Au moment du renouvellement, l'exploitant fait valoir que la résidence est en mauvais état et il exige des travaux de réfection. Le coût de ces travaux est généralement mis à la charge des propriétaires dans le bail (point à vérifier au cas par cas). Ce coût des travaux de réfection n'avait bien évidemment pas été évoqué au moment de l'achat du bien et encore moins mentionné dans la simulation financière.

Il peut arriver que la résidence soit volontairement mal entretenue par le gestionnaire. C'est donc aux propriétaires de contrôler régulièrement si l'exploitant assure son obligation d'assurer les travaux d'entretien courants et si son inaction ne risque pas de donner lieu à des travaux plus importants de réfection complète.

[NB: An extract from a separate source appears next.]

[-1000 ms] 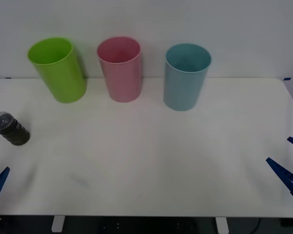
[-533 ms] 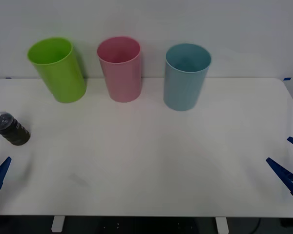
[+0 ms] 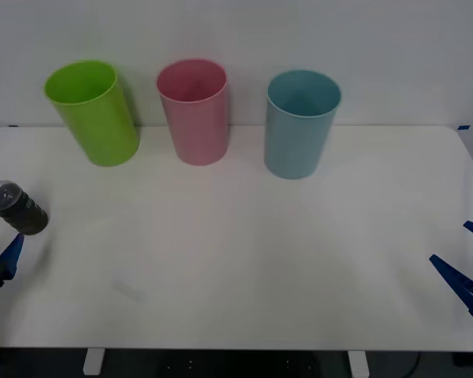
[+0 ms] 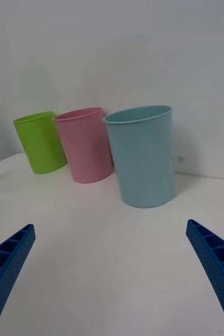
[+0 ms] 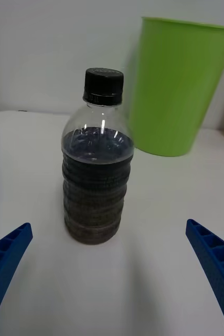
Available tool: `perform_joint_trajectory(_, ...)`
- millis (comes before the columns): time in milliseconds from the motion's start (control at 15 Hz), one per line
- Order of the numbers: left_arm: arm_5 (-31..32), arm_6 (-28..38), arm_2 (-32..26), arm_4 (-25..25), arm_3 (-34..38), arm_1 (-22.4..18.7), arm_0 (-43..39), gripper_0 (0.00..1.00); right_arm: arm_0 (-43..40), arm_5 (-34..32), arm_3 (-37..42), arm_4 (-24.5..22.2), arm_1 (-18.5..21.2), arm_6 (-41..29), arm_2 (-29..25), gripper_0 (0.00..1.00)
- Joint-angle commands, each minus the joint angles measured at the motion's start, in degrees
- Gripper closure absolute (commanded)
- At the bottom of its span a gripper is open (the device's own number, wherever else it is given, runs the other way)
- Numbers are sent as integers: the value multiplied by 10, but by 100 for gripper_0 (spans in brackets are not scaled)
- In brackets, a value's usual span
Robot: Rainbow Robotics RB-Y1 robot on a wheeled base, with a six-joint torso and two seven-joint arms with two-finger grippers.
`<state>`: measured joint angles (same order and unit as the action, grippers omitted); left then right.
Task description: Grasp the object on the table and drop it into the matching bin: aluminum can to the light blue bin, PET bottle to the pink bin.
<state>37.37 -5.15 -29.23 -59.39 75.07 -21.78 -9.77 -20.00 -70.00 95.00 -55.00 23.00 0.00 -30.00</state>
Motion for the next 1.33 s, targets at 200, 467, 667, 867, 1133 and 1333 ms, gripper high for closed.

En conclusion, je voudrais insister sur la tromperie initiale la plus grave du placement dans les résidences services. L'arnaque principale porte sur la nature de l'investissement.

Les propriétaires croient acheter un placement financier ou un appartement dans une résidence.

Ils achètent en fait un local commercial qui, pour être bien géré, suppose une compétence particulière et un suivi régulier. En plus, c'est un local commercial qui ne peut servir qu'à un seul usage, celui d'une résidence hôtelière. Enfin, pour gérer le bien efficacement, tous les investisseurs de la même résidence doivent impérativement agir de concert. Il faut donc s'entendre avec tous les autres investisseurs, l'expérience n'est pas toujours facile.

Quand j'entends des conseils préconiser ce type de placement pour préparer sa retraite, je suppose qu'ils pensent au fait qu'il faut donner aux retraités des raisons de s'occuper. Je connais des retraités qui ont investi dans une résidence services et qui sont effectivement bien occupés à cause des problèmes rencontrés pour gérer leur investissement. Mais, le plus souvent, les ennuis arrivent avant la retraite.